Work to be completed.
Give again, word for word, every line in the entries below from the line with "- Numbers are" up to and including the line with "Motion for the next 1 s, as", and no other line.

Data for the task.
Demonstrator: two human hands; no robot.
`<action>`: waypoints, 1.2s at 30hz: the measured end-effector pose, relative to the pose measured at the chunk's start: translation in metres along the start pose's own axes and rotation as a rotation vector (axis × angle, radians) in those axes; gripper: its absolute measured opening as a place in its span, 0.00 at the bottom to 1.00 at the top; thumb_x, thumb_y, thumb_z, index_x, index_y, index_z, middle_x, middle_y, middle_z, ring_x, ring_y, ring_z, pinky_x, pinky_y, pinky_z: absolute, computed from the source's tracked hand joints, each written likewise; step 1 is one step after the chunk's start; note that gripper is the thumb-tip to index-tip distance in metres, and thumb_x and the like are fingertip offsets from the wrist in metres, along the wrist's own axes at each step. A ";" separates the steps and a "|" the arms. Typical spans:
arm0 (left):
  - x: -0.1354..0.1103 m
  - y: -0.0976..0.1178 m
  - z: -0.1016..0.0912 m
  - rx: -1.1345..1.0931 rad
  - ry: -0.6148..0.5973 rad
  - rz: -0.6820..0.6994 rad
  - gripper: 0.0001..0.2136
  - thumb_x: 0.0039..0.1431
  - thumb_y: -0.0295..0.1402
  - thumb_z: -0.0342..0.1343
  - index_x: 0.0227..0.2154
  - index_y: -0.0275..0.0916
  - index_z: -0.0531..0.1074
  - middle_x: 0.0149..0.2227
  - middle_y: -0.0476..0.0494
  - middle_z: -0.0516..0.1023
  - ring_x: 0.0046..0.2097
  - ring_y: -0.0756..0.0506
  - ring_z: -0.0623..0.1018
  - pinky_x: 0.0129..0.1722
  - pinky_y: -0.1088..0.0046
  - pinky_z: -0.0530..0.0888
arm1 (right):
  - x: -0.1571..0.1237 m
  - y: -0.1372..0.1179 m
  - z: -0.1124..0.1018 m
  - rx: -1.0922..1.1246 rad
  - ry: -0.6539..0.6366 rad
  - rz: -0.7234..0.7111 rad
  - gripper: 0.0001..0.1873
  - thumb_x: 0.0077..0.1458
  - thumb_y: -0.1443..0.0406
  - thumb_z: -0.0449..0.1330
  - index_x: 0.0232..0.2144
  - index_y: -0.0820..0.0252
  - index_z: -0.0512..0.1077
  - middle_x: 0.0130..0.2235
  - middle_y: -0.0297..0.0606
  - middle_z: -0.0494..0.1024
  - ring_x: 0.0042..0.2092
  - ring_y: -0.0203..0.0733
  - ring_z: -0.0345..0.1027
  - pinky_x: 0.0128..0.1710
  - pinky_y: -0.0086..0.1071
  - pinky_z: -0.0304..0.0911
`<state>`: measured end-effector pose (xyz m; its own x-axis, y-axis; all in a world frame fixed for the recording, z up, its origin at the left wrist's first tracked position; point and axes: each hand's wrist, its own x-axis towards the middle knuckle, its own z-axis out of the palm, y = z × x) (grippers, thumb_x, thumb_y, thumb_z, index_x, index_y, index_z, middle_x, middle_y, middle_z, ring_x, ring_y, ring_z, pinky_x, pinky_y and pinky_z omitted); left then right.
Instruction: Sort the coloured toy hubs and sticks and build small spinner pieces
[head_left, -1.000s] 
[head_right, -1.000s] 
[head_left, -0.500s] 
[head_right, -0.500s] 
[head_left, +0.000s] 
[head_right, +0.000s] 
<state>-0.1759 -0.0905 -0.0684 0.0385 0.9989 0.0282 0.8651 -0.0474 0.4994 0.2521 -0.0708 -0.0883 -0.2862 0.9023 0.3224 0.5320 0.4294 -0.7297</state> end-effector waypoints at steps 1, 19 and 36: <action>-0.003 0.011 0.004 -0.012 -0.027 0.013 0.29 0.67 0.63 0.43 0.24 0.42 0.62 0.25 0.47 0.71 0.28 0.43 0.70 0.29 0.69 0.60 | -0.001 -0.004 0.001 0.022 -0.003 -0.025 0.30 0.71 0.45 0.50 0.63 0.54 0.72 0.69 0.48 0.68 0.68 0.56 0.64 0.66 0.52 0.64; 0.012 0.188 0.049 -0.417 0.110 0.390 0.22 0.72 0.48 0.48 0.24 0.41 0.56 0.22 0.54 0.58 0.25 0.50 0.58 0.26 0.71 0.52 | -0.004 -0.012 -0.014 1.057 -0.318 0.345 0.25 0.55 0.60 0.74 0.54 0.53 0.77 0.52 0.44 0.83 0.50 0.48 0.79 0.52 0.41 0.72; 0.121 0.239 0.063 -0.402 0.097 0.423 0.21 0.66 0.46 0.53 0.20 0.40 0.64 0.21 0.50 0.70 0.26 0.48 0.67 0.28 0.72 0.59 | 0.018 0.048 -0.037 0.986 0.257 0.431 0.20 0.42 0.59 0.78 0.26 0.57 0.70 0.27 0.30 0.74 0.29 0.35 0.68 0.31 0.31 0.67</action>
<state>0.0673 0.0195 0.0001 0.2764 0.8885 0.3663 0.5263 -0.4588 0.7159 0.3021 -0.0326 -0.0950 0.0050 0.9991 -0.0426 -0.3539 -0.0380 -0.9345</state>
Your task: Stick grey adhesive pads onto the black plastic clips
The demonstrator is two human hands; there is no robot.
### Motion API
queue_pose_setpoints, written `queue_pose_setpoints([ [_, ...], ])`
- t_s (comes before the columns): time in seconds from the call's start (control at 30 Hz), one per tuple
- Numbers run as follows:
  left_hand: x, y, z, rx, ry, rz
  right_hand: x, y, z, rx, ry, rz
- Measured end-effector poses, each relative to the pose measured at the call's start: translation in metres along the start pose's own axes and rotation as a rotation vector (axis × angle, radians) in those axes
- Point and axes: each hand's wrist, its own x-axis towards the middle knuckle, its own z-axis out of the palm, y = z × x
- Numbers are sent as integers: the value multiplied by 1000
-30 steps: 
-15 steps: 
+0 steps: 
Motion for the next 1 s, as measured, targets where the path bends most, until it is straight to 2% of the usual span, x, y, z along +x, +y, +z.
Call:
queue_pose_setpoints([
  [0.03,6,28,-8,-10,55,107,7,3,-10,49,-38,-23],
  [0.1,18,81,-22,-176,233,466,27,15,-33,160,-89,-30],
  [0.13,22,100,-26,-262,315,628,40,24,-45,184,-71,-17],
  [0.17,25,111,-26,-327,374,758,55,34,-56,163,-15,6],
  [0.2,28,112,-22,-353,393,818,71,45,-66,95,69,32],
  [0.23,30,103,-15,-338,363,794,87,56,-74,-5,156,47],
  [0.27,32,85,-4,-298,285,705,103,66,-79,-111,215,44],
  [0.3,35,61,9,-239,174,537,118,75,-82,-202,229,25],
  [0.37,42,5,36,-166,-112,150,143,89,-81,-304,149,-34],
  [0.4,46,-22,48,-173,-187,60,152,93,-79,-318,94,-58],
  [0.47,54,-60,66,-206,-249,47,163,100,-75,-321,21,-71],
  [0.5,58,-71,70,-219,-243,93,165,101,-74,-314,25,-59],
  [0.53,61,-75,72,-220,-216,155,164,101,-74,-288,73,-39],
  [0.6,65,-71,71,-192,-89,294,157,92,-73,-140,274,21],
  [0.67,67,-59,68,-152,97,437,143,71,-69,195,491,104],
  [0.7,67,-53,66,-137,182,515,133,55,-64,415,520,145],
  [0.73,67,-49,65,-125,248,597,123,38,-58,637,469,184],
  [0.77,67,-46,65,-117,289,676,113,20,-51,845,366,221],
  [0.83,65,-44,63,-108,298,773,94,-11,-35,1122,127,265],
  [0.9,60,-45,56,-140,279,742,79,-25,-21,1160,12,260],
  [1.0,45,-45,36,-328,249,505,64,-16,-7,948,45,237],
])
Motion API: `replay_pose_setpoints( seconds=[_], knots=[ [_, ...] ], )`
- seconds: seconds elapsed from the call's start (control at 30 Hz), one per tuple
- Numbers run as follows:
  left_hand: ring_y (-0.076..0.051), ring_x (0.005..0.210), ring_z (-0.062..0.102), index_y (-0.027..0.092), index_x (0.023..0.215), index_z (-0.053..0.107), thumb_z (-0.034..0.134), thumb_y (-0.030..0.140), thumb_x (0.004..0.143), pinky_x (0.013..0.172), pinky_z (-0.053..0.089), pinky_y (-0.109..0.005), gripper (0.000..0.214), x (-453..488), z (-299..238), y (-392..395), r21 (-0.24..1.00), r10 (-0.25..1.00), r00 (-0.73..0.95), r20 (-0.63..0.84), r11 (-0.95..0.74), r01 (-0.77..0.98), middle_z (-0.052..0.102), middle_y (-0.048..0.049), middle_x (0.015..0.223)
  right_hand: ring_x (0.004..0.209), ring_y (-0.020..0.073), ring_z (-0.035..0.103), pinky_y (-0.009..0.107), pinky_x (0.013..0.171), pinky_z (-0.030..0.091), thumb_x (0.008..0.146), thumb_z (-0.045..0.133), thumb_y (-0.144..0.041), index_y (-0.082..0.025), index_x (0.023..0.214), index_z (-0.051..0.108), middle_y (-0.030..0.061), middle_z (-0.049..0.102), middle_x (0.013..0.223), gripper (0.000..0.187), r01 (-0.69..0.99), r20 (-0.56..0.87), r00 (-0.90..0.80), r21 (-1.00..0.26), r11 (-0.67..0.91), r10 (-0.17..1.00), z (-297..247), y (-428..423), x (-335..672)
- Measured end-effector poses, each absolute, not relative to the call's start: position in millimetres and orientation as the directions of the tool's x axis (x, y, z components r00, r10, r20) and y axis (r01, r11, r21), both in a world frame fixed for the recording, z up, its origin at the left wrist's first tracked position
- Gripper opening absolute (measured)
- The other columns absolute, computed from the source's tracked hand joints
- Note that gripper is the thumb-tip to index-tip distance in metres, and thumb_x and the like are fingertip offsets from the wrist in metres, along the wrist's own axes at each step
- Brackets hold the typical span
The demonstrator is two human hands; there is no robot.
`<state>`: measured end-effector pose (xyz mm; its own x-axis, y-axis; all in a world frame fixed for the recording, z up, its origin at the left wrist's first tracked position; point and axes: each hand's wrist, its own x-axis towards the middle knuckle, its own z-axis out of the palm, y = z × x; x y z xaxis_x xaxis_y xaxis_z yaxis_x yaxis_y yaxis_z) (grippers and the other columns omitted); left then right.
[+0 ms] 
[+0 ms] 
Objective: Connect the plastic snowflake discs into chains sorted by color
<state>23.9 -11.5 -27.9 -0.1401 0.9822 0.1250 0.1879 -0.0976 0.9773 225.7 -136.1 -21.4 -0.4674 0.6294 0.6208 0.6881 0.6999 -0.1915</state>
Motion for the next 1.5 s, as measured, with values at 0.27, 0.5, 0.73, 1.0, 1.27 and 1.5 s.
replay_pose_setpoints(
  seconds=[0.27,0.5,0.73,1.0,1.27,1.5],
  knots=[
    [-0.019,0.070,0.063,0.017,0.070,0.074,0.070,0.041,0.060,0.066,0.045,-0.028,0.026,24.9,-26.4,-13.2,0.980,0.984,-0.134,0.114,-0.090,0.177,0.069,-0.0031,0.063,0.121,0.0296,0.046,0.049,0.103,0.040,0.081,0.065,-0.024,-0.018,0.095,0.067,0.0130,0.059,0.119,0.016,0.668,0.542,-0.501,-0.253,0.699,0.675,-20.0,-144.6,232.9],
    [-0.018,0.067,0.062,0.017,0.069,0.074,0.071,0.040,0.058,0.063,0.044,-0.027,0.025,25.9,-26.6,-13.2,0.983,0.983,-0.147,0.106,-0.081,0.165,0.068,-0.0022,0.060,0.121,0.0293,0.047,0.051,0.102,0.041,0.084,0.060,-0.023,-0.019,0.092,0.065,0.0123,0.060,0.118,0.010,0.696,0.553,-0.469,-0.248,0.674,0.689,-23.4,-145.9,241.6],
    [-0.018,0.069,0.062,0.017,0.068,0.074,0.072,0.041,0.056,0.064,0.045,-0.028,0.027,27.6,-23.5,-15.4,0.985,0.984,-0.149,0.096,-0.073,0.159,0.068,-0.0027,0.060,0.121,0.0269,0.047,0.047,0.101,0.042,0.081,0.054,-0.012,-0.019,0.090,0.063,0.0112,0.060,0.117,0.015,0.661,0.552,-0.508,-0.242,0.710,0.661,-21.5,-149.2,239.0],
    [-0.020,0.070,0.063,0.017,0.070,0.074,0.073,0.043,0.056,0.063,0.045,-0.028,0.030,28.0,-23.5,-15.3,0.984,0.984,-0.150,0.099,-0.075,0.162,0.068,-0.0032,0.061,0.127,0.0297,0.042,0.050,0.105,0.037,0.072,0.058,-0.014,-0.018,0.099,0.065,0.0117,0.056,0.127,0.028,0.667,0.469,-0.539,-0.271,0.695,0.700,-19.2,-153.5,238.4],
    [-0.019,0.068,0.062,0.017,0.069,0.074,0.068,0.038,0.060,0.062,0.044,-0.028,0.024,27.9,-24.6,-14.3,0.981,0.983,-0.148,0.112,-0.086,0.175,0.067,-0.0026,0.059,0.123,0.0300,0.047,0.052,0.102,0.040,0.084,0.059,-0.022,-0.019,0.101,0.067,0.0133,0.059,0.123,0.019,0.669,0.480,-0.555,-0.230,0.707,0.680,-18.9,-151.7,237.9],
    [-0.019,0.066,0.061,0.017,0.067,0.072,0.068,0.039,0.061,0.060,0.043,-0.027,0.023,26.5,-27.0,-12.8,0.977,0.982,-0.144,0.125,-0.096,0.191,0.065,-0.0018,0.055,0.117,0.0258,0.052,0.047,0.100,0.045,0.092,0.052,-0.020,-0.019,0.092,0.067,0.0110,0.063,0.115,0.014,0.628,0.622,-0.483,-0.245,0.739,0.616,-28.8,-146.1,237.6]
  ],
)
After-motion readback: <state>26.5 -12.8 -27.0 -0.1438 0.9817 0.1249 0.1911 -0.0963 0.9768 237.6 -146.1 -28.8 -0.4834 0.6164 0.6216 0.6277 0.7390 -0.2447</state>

Response below.
- Numbers are sent as integers: the value multiplied by 1000
-30 steps: 
-15 steps: 
+0 steps: 
Motion for the next 1 s, as measured, targets where the path bends most, until it is straight to 2% of the usual span, x, y, z along +x, +y, +z.

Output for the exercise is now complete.